Davos 2001 - Tomorrow's Leaders
Philippa Malmgren: Pippa plans for unexpected
By Colleen-Mary O'Hanlon
Published: January 24 2001 16:16GMT | Last Updated: January 26 2001 14:31GMT

Global Leader for Tomorrow - Class of 2000

Philippa Malmgren is one of the World Economic Forum's Global Leaders for Tomorrow - people selected as representative of a new generation of people who have demonstrated a commitment to addressing issues beyond their immediate professional interest. They are global decision-makers already holding positions of influence and responsibility.

If Philippa Malmgren, founder of Malmgren and Company, could offer Generation X any one piece of advice it would be to expect the unexpected.

"Plan for the unexpected, it's always the thing that is least likely to happen that actually happens," she says.

She refers to a passage in Alice in Wonderland where the Queen decrees it to be a good idea to think of at least 10 impossible things before breakfast every day.

And it is advice she lives by. Ms Malmgren learned the hard way that it pays to plan. In 1998 while chief currency strategist at Bankers Trust in London, she was addressing a group of journalists, telling them that the US would not step in to support the yen. At the same time, Ivan Ritossa, her onlooking boss, received a call informing him that the US had stepped in to support the yen. This was more a reflection on the volatility of markets rather than on Ms Malmgren's economic forecasting ability.

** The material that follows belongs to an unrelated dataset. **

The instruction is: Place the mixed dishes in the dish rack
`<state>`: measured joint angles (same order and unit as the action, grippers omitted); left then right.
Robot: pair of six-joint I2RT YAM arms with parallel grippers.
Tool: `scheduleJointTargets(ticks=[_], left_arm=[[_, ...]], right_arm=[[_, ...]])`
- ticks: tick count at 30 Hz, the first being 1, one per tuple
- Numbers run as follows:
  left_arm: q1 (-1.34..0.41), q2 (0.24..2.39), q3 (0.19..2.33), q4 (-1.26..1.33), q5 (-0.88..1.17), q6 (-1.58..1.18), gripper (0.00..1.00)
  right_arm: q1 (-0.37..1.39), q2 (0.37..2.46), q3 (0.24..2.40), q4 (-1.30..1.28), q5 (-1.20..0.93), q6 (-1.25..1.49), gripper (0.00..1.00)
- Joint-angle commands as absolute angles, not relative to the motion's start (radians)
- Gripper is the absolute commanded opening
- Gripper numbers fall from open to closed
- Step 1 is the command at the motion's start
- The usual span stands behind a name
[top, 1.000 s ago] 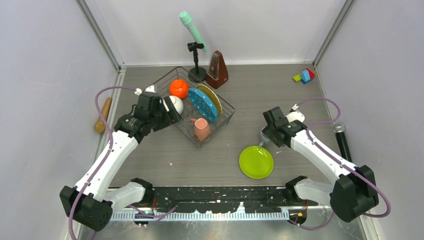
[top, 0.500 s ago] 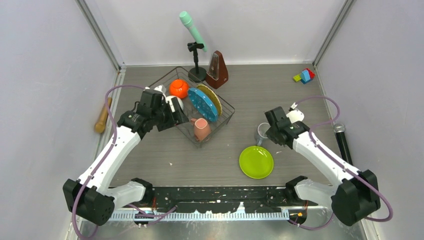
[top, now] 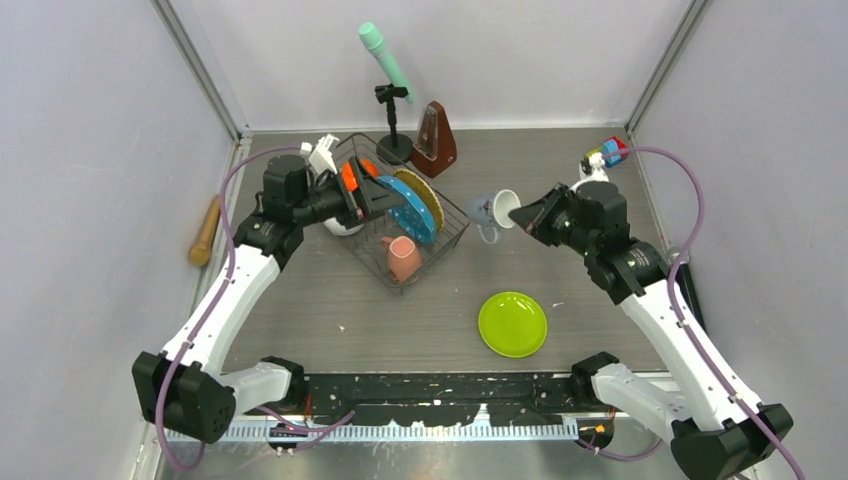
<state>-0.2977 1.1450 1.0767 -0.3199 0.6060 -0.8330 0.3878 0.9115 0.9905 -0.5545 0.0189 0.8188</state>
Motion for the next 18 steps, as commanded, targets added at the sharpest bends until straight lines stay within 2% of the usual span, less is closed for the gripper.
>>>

Ms Malmgren, 38, has done more in a year than most could hope to do in a lifetime. She has stepped out on her own, establishing Malmgren and Company in London in the Spring of 2000 after leaving her dual role post as head of policy analysis and deputy head of global strategy at Warburg Dillon Read, a US-based investment bank.

She says she just decided to go private and took her client base with her. Now she advises blue-chip fund managers about how politics and the policy environment affect financial markets.

In addition, for the past 15 months, she has acted as an adviser on international economics to George W. Bush during his presidential campaign but that role ended on Saturday when he was inaugurated. She wouldn't describe the role as challenging but categorised it as one of the most interesting projects she had been involved in.

"There's a big difference between being asked what you think about something and being asked what should we do," she says.

She was required to brief Mr Bush on any specific economic issue that he requested. A typical session with Mr Bush would involve briefing him for a few minutes before facing a barrage of questions from him.

"He's interested in what the experts think."

"He wanted to know what was the most important thing we should be paying attention to."

The daughter of Harald Malmgren, a well-known trade negotiator who served in the Kennedy, Johnson, Nixon and Ford administrations, it is not surprising that she is involved in the political arena.

So any political aspirations of her own? She laughs and thinks carefully before answering.

"Not particularly but because I work in a field where politics and financial markets go hand in hand, I have a natural interest."

She says this as she rushes out the door to meet a member of Congress to give him a rundown on the world economy. So what does she think is in store?

" I think markets have been fragile for a while and will remain fragile for a while."

Government policy can affect market stability and governments need to be aware of all the implications of any policy that they pursue.

"Governments are going to have to pay attention," she says, " and that's a good thing."Her advice was that measures need to be taken to ensure no serious problems with the world's economy develop and to prevent a greater downturn in the global economy than was necessary.

As for being recognised by the economic forum, she says she had no idea she was even being considered. She credits her nomination to her being widely travelled and having worked abroad.

She has acted as a consultant to the Organisation for Economic Co-operation and Development in Paris, served as an editor of The World Economy for the Trade Policy Research Centre in London, and worked in the US Trade Representative office for the president in her native Washington.

" I suspect that everyone in the GLT programme has demonstrated that they have a breadth of interests and a broader vision of the world."

" The most interesting thing about it [the GLT programme] is that I get to meet all these people who I would otherwise not have met."

She says people in her field can so easily become ensconced in their work at the expense of other important things in life. Her short-term goal, one that she keeps in perspective, is to maintain balance in her life - finding time for her husband and family, skiing in the French Alps, and the great outdoors.